Situada en
la región de San Isidro, Buenos Aires, su capilla del parque privado “Los
Cipreses” es un resultado de todo lo aprendido en el oficio de construir y una
experiencia de integración, pues cada detalle fue cuidadosamente estudiado
por el artista.
En sus vitrales Carlos Páez Vilaró plasmó un jardín donde
pájaros, insectos, peces y corales pasan a fundirse bajo una constelación
hirviente de estrellas fugaces, cometas, planetas, soles y lunas.

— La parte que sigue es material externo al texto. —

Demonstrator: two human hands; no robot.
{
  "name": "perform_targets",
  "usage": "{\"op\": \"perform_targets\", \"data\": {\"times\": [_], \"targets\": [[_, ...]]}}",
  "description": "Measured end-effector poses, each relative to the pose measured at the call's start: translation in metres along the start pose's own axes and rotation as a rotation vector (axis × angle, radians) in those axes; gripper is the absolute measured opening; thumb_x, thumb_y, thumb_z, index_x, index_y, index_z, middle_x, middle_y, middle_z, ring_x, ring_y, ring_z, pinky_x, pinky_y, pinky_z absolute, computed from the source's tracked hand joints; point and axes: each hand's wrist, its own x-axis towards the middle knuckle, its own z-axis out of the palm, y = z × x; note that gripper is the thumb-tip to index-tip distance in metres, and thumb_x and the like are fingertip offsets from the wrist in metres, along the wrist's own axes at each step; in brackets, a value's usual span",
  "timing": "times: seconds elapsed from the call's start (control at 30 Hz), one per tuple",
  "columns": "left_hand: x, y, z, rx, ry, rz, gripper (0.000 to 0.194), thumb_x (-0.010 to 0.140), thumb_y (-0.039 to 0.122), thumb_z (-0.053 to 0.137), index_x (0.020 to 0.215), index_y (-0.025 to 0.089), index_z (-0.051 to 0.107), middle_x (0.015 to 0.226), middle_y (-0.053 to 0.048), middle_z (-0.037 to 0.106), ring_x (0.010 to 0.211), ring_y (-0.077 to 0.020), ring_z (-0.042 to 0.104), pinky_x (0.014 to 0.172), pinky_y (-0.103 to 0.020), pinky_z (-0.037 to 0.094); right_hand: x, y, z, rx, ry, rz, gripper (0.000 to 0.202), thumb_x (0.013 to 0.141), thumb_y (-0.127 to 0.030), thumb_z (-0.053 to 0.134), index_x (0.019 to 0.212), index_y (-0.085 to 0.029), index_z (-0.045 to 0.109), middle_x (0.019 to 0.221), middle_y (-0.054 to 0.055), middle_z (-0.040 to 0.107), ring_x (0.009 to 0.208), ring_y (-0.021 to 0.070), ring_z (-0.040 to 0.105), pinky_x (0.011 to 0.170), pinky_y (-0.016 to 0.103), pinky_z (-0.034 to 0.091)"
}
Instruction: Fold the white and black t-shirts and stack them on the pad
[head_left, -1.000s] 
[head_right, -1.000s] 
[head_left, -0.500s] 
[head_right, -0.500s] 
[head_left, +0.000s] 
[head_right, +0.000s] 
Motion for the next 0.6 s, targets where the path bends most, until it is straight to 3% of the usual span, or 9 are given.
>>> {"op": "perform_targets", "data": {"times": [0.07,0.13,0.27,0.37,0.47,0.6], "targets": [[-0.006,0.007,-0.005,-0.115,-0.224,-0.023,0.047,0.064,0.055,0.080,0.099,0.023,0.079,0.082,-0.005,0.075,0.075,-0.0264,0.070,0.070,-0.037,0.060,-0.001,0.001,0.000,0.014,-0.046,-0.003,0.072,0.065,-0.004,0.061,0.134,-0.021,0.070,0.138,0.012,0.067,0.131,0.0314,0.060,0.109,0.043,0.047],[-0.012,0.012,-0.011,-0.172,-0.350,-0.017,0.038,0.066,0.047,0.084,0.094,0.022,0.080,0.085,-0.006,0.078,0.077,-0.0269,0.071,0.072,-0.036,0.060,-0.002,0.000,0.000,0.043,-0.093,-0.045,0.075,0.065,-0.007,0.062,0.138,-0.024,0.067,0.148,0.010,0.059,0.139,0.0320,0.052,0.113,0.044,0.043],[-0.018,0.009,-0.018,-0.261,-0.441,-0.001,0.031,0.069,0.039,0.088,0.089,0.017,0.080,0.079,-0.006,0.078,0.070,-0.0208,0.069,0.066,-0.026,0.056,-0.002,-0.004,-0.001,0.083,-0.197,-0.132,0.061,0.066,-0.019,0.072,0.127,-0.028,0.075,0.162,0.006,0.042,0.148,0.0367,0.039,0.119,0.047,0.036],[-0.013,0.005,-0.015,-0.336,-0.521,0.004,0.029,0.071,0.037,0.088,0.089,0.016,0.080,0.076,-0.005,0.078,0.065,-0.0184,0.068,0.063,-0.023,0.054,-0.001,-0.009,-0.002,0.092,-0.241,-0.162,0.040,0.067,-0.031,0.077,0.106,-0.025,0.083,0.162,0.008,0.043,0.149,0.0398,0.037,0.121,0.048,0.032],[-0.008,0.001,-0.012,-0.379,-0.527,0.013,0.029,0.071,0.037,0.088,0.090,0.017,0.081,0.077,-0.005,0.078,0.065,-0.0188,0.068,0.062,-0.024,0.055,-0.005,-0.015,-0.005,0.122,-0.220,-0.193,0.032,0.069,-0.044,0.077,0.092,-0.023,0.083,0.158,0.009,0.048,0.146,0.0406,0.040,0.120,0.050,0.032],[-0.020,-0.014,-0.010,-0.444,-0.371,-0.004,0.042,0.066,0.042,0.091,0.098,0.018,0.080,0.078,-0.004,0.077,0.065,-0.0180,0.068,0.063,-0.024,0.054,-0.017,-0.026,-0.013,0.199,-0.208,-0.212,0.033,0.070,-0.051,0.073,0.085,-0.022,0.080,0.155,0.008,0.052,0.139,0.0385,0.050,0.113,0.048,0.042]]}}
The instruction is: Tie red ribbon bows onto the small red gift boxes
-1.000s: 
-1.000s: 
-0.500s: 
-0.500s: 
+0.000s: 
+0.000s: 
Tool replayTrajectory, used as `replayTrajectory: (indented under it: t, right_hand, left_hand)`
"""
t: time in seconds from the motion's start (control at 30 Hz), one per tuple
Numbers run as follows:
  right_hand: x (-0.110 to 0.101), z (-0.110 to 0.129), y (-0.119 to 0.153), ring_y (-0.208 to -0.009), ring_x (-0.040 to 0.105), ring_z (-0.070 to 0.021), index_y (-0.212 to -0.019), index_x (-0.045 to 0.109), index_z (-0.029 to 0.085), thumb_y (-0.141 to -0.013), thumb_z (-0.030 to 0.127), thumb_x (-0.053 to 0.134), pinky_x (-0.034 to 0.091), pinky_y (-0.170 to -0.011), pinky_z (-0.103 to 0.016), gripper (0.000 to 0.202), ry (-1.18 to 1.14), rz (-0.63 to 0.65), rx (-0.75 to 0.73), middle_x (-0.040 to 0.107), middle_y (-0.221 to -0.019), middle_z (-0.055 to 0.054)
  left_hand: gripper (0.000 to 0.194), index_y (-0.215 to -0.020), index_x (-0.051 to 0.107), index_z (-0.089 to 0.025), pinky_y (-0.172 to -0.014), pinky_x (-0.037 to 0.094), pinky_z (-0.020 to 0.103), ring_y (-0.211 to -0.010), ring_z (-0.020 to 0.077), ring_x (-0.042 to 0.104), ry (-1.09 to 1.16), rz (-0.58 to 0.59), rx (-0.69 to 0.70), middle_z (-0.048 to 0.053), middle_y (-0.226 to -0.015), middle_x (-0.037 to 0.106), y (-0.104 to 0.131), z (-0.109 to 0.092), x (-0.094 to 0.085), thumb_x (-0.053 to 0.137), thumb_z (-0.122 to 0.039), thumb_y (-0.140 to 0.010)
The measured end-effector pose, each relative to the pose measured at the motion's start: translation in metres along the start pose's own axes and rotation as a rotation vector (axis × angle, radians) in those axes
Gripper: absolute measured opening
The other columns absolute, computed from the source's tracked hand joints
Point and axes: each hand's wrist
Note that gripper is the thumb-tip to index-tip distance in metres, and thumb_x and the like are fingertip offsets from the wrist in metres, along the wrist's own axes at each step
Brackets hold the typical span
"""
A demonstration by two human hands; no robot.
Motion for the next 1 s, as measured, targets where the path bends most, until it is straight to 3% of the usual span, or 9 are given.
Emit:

Las aberturas
están lejos del concepto del ventanal clásico y el piso fue pensado como una
“alfombra-jardín” de cemento lustrado, donde la simplicidad del dibujo nace en
flor y culmina en sol.
El artista
quiso que la corteza de la capilla insinuara un nido de hornero y que los
materiales fueran los más simples, desprovistos de la ostentación y el lujo.
Considerándose
un pintor de la vida, le resultó difícil crear un templo para la muerte. Hacer
una capilla era algo más que levantar una casa, modelar una escultura o pintar
un cuadro. La obra nació de la forma de dos manos apretando una oración,
abierta a todas las religiones, las razas, los idiomas, con sus torreones
encuadrados por el paisaje y sus cúpulas acariciando el cielo.